Flame of a different kind obsessed Landing’s counselors three days later.
“What people want to know, Paul, Emily,” Cherry Duff said, turning her penetrating stare from admiral to governor, “is how much warning you bad of Picchu’s activity.”
“None,” Paul said firmly. Emily nodded. “Patrice de Broglie’s reports have not been altered. There’s been a lot of volcanic activity all along the ring, as well as the new volcano. You’ve felt the same shakes I have. Landing and all stakeholders have been apprised of every technical detail. This is as much of an unpleasant surprise to us as it is to you!” Then Paul’s stern expression altered. “By all that’s holy, Cherry, all that black ash gave me as much a fright yesterday as it did everyone else.”

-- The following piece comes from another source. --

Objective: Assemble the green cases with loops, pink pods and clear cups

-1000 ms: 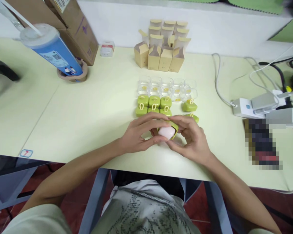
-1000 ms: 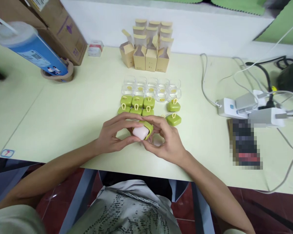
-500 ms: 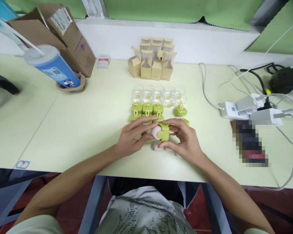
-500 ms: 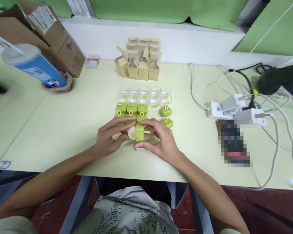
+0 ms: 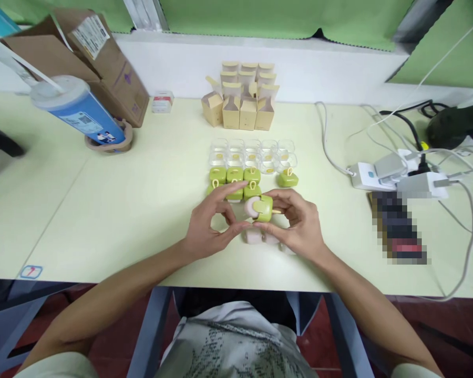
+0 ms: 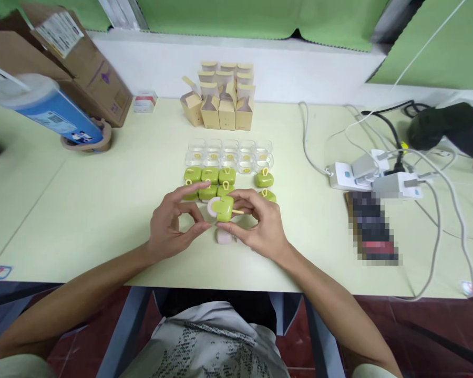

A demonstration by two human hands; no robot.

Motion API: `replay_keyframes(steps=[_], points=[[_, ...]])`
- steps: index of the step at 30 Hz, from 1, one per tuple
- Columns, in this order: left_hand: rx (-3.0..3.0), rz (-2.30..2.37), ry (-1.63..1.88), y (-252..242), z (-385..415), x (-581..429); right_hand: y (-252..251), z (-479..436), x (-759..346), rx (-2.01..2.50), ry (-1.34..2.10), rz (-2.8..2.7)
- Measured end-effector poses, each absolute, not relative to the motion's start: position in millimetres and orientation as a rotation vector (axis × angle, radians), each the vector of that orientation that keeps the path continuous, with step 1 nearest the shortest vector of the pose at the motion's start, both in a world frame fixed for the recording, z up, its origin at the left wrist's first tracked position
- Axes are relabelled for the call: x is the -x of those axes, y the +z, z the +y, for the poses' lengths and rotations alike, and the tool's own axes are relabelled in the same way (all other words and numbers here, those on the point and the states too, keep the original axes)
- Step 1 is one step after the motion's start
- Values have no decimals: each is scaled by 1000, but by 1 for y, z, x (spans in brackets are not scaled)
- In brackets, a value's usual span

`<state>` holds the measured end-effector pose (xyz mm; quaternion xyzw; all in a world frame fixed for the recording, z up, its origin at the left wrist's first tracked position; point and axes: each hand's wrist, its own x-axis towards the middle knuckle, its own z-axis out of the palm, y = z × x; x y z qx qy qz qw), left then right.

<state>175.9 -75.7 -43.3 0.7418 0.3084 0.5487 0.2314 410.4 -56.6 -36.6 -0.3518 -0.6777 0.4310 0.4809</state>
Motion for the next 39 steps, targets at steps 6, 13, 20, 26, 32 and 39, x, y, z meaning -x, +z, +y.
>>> replay_keyframes(steps=[6,13,20,26,32,39], points=[[-2127,801,1324,-46,-83,-178,-38,-52,-417,1018,826,-1637],[-2048,1105,1737,-51,-55,-153,-6,-10,-455,1177,372,-1982],[-1492,1540,1502,-71,-13,-119,39,30,-435,1519,155,-2759],[-1438,1477,1446,-77,-12,-127,36,38,-412,1601,103,-2874],[-1492,1529,1414,-77,-13,-125,26,39,-409,1540,39,-2926],[-1542,1537,1396,-76,-14,-124,20,39,-406,1532,56,-2907]])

“So?” Cherry demanded, her attitude unsoftened.
“Picchu is officially an active volcano!” Paul spread his hands, looking past Cherry to Cabot Francis Carter and Rudi Shwartz. “And officially, it’s likely to continue to spout smoke and ash. Patrice and his crew are up at the crater now. He’ll give a full public report this evening at Bonfire Square.”
Cherry gave him a long hard stare, her black eyes piercing, her face expressionless. Then she snorted. “I believe him, but that doesn’t mean I like it—or the obvious prognosis. Landing moves, doesn’t it?”

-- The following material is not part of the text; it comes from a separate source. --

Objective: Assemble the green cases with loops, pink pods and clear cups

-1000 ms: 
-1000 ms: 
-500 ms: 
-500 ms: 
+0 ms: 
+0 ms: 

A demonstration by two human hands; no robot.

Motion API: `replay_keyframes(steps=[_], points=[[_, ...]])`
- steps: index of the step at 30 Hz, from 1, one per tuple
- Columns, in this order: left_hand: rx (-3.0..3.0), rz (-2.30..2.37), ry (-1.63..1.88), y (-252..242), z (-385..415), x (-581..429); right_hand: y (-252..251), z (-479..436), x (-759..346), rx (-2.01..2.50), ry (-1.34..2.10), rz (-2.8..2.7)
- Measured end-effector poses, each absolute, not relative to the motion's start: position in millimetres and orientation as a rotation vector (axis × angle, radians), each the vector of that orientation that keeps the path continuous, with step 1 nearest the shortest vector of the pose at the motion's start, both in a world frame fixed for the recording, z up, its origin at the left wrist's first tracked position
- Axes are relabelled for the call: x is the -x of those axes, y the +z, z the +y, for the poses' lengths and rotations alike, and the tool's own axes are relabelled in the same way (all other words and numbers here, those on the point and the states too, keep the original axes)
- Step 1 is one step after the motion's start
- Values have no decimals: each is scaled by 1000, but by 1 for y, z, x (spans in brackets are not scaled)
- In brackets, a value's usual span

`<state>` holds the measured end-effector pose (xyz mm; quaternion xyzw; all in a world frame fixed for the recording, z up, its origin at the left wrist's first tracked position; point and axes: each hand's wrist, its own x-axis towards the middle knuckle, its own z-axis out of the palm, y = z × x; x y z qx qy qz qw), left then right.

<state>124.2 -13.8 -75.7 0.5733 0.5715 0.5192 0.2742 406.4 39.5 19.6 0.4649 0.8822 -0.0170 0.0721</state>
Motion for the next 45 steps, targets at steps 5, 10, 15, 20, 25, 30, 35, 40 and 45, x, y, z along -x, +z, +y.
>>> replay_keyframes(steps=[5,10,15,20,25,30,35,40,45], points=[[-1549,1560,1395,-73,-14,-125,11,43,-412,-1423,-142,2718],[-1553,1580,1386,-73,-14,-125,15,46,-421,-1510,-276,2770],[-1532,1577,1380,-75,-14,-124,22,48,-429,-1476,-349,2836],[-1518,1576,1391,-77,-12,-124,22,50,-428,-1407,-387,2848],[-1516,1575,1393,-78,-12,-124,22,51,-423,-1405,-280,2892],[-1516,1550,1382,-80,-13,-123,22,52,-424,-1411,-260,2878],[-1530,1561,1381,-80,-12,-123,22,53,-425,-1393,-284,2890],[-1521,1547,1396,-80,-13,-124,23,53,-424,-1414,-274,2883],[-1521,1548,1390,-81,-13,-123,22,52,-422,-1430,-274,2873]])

Emily Boll nodded solemnly.
“And your next statement,” Cherry went on in her hard voice, “is that you have prepared a place for us!”
Paul burst into guffaws, though Emily muffled her laughter when she saw how such levity affronted Rudi Shwartz.
“You had no right,” Paul said, controlling his laughter, “to steal that line from Emily, Cherry Duff! Damn it, we were working on the official announcement when you barged in. And you fardling well know we’ve been rushing to complete the northern fort. Landing couldn’t continue much longer as a viable settlement even if Picchu hadn’t started showering us with ash. That doesn’t, of course, mean,” he put in quickly, holding up his hand to forestall Cabot’s explosion, “that stake-holders will be asked to leave their lands. But the administration of this planet will have to be in the most protected situation we can contrive. Plainly Landing has outlived its usefulness. It was never intended as a permanent installation.”